Meanwhile, the liquid flows to generate oscillation water waves, a group of wave reduction devices are added to eliminate the oscillation waves as much as possible in the market, and the mode of using a diaphragm or a metal diaphragm is adopted to eliminate the oscillation to reduce the wave form; the methods have limitations on the elimination of the oscillating waves, the elimination of the oscillating waves is insufficient, and the amplitude retention value is larger; in addition, the diaphragm or the metal diaphragm has fatigue life and is troublesome to replace.
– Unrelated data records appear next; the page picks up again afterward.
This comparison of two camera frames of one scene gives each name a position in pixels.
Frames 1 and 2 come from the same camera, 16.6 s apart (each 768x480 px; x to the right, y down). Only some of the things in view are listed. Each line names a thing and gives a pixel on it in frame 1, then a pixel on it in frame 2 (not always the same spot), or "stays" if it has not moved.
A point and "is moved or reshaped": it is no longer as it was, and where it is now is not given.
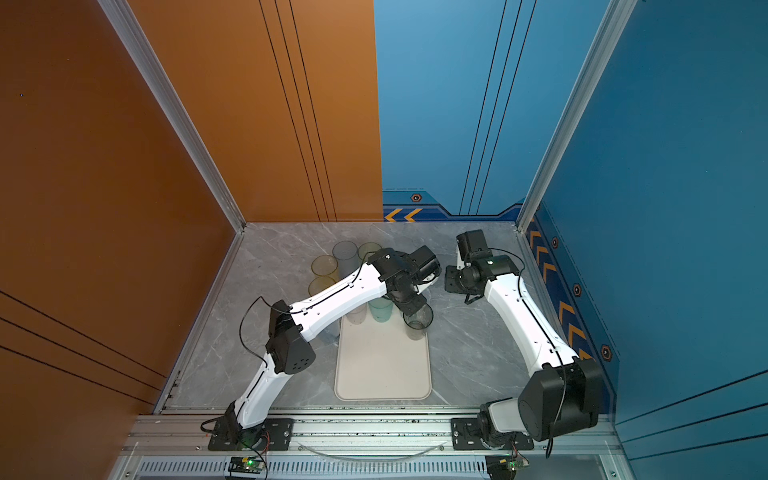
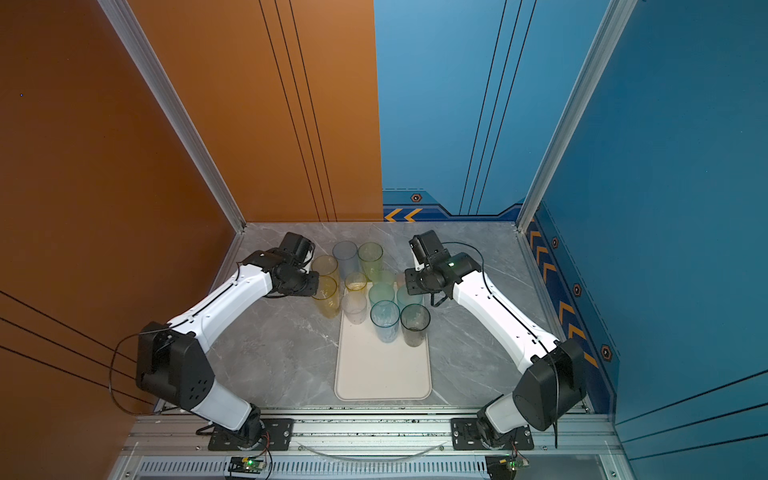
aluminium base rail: [176, 446] stays
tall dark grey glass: [416, 323] stays
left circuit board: [248, 464] stays
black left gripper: [410, 309] → [312, 289]
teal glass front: [381, 309] is moved or reshaped
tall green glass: [368, 249] stays
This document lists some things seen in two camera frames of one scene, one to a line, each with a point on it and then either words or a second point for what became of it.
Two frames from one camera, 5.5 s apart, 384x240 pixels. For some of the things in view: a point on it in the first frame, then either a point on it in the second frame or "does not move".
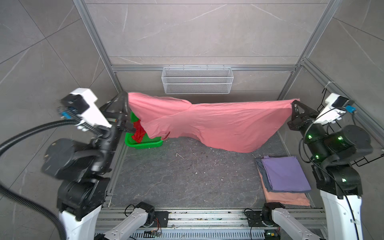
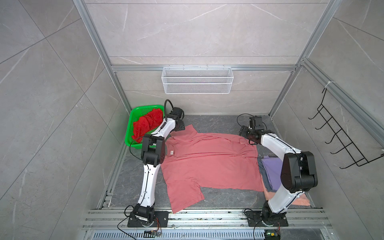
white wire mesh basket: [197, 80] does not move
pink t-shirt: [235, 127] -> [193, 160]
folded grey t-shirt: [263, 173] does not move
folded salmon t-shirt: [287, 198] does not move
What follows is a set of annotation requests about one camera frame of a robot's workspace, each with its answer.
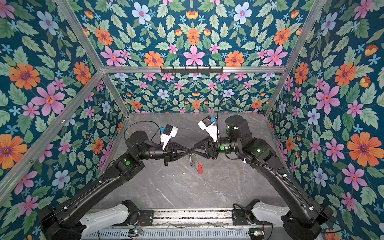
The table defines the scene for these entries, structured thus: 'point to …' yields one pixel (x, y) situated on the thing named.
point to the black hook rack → (192, 70)
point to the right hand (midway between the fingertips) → (194, 146)
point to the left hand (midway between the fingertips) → (189, 152)
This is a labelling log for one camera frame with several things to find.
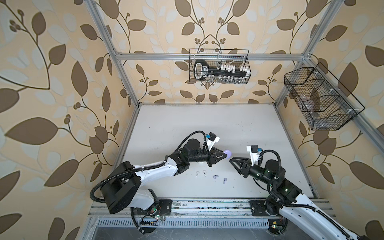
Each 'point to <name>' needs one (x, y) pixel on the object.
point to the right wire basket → (326, 104)
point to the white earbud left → (197, 174)
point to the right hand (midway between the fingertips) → (232, 162)
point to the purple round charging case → (228, 152)
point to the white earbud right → (204, 172)
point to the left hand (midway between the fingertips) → (226, 155)
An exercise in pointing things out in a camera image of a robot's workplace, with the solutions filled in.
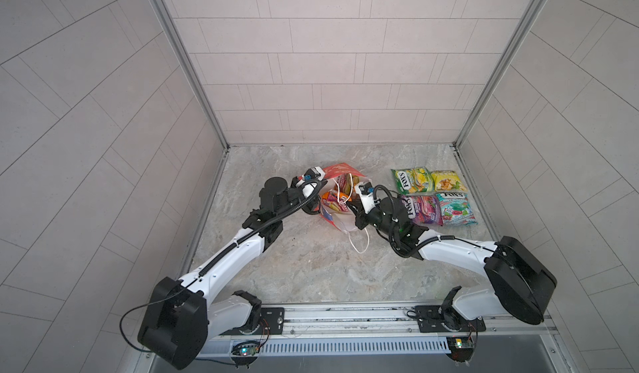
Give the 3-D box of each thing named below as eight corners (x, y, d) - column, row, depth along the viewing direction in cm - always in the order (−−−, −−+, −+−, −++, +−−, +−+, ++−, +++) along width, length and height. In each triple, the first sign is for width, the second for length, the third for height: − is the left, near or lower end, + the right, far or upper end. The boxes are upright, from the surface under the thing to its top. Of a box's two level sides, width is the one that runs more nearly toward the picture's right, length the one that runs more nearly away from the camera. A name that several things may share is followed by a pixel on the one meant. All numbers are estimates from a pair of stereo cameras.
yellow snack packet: (433, 195, 101) (437, 188, 97) (428, 177, 107) (431, 170, 103) (461, 195, 101) (466, 188, 97) (454, 177, 107) (458, 170, 103)
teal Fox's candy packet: (443, 226, 93) (446, 222, 90) (434, 197, 101) (436, 192, 98) (474, 226, 93) (478, 222, 90) (462, 197, 101) (466, 192, 98)
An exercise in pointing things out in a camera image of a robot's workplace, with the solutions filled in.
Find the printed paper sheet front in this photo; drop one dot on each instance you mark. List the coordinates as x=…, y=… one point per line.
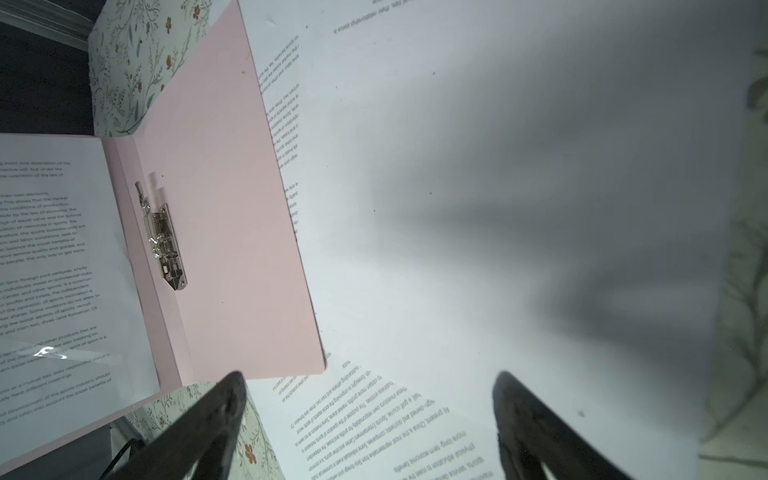
x=352, y=423

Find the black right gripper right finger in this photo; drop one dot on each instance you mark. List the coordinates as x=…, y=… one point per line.
x=534, y=440

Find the pink file folder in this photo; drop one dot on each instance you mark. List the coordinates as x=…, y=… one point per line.
x=208, y=230

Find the printed paper sheet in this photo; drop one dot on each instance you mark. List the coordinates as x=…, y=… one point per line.
x=74, y=345
x=352, y=423
x=541, y=187

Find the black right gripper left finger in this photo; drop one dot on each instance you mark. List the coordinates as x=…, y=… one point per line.
x=200, y=444

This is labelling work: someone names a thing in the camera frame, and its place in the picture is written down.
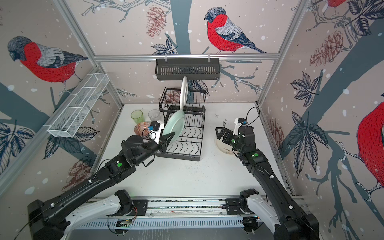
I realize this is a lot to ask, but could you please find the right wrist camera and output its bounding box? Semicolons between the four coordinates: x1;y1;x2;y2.
233;118;247;135

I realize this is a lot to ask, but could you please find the pale green plate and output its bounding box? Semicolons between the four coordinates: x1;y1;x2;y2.
162;110;186;144

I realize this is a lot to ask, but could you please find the horizontal aluminium frame bar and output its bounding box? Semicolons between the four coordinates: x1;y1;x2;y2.
94;53;280;63

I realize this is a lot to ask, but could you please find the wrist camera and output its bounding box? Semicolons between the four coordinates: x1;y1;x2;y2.
233;118;247;135
148;121;165;135

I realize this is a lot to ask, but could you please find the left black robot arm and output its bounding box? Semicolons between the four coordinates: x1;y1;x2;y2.
28;133;175;240

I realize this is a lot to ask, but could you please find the white wire wall basket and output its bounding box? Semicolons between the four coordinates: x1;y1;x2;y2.
48;73;110;138

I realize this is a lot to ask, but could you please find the black hanging wall basket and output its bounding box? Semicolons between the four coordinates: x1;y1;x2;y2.
155;58;221;81

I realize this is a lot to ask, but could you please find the clear drinking glass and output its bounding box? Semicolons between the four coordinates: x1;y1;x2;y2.
148;109;162;122

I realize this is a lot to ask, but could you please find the black two-tier dish rack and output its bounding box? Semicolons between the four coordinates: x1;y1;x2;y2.
156;88;206;162

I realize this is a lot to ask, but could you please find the white plate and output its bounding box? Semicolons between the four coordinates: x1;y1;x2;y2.
215;139;234;155
180;76;189;111

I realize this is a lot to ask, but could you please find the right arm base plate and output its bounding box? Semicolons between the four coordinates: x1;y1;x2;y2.
221;197;267;215

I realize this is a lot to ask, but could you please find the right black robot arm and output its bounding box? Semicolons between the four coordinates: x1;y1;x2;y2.
215;126;319;240

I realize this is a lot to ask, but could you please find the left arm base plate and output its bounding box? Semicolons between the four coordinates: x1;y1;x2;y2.
108;200;149;217

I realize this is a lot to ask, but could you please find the aluminium mounting rail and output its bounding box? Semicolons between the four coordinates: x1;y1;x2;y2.
61;196;311;220

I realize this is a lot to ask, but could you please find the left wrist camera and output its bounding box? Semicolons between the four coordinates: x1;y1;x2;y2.
148;121;165;135

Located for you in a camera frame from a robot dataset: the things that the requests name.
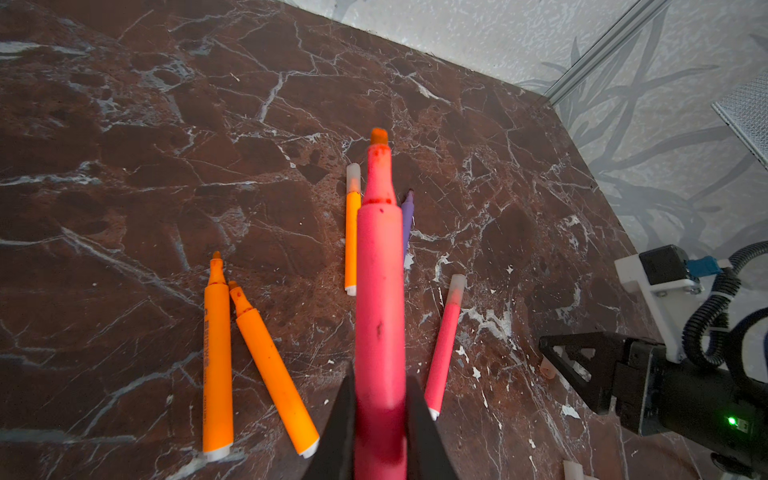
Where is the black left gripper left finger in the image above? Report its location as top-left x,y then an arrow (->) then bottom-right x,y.
302,371 -> 357,480

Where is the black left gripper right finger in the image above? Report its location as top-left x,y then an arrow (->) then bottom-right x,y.
406,376 -> 459,480

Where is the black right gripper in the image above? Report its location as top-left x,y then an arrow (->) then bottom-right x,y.
538,332 -> 767,474

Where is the pink red marker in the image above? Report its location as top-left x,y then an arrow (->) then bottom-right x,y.
425,274 -> 467,421

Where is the orange highlighter marker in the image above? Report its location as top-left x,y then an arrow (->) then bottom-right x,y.
344,163 -> 362,297

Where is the translucent pen cap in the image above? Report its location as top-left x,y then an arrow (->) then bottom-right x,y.
562,460 -> 597,480
539,357 -> 558,380

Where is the thin orange pen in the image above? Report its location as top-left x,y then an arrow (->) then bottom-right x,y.
229,281 -> 320,459
202,252 -> 234,462

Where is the purple marker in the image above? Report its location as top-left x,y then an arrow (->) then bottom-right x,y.
401,189 -> 415,256

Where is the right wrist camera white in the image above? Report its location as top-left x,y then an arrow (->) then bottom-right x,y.
614,245 -> 732,363

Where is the white wire mesh basket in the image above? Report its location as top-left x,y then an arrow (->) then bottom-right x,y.
712,70 -> 768,168

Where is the aluminium frame corner post right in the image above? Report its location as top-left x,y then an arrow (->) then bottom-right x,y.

Therefore, a new technology for liquid chromatography is needed to be found, which can mix the liquid feed sufficiently, reduce the background noise and lower the detection limit of the sample.
Disclosure of Invention
In order to solve the problems, the invention provides a chromatograph with a mixed wave reducing device for reducing the detection lower limit of a sample, which can effectively reduce liquid oscillation waves and compress the amplitude to a very stable state on the premise of fully and uniformly mixing the sample and other liquid such as flowing liquid based on the elastic buffer principle of liquid turbulence and spiral gaps, so that the detection lower limit of the sample can be obviously reduced. The mixed wave reducing device of the chromatograph is designed as a spiral tube, and the fatigue life is far longer than that of a diaphragm or a metal diaphragm, so that the mixed wave reducing device is durable and convenient to replace.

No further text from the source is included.